───── Supplied records
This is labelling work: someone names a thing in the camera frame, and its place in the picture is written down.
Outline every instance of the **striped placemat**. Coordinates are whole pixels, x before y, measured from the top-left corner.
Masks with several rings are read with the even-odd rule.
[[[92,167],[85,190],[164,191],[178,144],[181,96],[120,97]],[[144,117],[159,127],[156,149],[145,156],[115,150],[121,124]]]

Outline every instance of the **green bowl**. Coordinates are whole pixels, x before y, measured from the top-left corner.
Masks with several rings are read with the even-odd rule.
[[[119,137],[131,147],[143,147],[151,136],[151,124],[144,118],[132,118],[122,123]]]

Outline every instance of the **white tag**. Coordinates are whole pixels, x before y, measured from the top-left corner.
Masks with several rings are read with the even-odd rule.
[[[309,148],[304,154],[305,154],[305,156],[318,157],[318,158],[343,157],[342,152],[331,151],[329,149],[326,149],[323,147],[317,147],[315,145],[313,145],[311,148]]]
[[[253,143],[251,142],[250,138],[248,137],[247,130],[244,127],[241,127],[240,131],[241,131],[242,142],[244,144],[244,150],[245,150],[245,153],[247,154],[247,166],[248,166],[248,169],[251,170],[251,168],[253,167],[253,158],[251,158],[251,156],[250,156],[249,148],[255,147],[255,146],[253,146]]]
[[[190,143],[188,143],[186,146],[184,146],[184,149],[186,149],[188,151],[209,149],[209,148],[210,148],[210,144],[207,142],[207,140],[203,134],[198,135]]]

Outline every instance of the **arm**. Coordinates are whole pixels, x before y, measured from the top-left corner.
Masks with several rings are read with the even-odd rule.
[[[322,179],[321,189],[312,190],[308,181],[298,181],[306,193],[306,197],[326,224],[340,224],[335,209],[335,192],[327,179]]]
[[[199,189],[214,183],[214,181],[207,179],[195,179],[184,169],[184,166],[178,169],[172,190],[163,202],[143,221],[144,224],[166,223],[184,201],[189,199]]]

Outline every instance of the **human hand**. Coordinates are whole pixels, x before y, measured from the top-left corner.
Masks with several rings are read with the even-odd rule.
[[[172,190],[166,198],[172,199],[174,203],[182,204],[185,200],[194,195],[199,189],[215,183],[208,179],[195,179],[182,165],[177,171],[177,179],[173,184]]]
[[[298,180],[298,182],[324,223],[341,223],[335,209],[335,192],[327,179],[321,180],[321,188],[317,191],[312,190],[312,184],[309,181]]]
──────────
───── Supplied records
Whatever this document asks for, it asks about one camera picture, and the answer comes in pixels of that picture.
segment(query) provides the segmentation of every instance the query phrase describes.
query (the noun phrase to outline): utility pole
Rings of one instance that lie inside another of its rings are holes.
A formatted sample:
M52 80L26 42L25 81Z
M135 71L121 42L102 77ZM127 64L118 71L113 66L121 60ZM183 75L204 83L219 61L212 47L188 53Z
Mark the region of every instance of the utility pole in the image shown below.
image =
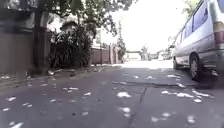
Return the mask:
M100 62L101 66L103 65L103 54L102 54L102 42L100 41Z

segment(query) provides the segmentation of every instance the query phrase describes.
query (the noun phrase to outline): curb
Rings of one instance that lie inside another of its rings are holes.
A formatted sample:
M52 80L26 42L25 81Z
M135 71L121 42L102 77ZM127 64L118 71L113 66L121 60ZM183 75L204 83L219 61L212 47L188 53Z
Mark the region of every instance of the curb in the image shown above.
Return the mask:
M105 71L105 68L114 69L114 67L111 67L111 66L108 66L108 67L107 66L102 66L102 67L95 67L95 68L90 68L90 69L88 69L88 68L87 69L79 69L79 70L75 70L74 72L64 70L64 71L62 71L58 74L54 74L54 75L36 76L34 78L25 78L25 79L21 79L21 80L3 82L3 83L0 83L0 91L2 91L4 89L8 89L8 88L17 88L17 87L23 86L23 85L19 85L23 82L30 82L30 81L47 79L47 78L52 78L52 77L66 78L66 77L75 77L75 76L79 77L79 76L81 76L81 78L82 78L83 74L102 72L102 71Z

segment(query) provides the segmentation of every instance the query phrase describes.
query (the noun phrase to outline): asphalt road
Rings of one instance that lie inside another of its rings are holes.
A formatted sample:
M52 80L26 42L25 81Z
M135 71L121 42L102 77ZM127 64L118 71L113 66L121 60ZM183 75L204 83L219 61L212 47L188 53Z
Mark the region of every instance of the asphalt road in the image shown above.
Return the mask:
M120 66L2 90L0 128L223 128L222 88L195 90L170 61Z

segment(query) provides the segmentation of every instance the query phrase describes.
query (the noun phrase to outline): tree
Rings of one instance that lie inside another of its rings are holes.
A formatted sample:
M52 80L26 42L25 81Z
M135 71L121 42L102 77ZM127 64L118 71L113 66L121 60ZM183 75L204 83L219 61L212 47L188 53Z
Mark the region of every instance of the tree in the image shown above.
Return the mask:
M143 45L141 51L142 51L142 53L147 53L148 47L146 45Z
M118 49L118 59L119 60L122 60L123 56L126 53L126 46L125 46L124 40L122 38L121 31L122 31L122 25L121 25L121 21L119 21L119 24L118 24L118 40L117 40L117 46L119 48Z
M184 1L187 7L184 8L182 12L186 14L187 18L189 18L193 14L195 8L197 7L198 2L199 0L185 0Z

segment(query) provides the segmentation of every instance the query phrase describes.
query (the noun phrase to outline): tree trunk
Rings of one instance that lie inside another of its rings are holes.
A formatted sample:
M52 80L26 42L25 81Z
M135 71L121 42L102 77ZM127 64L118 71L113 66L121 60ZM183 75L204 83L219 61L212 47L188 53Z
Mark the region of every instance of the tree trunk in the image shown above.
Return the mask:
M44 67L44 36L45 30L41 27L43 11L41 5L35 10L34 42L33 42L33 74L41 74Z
──────────
───── Supplied records
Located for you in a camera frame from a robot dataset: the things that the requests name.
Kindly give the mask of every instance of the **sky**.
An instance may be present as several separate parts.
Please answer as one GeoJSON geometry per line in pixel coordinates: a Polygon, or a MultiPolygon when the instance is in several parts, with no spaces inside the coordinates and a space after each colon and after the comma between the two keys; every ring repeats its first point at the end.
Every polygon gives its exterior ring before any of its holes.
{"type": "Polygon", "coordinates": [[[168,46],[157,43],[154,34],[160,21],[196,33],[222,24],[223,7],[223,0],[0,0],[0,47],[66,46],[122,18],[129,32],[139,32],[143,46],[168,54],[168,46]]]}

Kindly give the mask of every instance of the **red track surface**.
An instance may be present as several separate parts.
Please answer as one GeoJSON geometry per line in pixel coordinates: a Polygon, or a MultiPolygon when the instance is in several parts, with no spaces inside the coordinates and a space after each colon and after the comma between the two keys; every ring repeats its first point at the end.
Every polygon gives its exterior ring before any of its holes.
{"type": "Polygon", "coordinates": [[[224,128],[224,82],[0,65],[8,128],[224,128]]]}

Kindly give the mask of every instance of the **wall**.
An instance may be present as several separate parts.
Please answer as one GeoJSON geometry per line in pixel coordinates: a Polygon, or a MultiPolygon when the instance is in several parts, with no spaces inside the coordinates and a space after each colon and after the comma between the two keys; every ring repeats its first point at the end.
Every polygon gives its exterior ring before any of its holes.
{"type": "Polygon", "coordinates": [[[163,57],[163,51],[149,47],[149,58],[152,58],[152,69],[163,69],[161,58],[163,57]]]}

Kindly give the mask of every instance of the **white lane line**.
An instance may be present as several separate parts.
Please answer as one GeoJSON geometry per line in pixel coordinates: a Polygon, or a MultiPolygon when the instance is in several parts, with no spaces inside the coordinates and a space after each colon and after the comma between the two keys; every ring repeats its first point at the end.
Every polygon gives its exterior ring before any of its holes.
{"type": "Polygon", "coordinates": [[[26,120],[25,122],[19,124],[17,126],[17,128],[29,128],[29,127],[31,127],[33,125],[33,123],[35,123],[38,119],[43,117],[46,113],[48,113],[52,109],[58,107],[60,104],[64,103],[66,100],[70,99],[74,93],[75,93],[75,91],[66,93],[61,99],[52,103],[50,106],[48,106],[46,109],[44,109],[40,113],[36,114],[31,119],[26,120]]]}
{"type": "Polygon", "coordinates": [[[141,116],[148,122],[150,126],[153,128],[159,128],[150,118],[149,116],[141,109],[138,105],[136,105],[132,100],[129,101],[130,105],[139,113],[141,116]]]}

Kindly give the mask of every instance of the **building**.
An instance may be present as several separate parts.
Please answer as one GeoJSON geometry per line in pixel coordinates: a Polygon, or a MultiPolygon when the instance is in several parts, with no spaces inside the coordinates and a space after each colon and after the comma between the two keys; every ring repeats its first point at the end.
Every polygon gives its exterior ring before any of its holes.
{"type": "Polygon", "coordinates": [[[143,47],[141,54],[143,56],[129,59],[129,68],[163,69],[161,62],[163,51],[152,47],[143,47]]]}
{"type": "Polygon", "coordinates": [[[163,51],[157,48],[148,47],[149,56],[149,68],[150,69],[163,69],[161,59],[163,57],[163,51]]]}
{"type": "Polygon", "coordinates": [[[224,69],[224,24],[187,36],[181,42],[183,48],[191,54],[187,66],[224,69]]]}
──────────
→ **Task item**: Above are the entries. Output exactly the lines beginning with the line that has "This is labelling" and ending with the line that has "Outline every instance of the **green".

→ **Problem solution**:
This is labelling work: someone names a thing in the camera frame, and its place in the picture is written down.
Outline every instance of the **striped placemat**. Coordinates are whole pixels, x before y, measured from the top-left corner.
Masks with several rings are read with the even-odd rule.
[[[92,167],[85,190],[164,191],[178,144],[181,96],[120,97]],[[144,117],[159,127],[156,149],[145,156],[115,150],[121,124]]]

Outline every instance of the **green bowl**. Coordinates are whole pixels, x before y, measured from the top-left corner.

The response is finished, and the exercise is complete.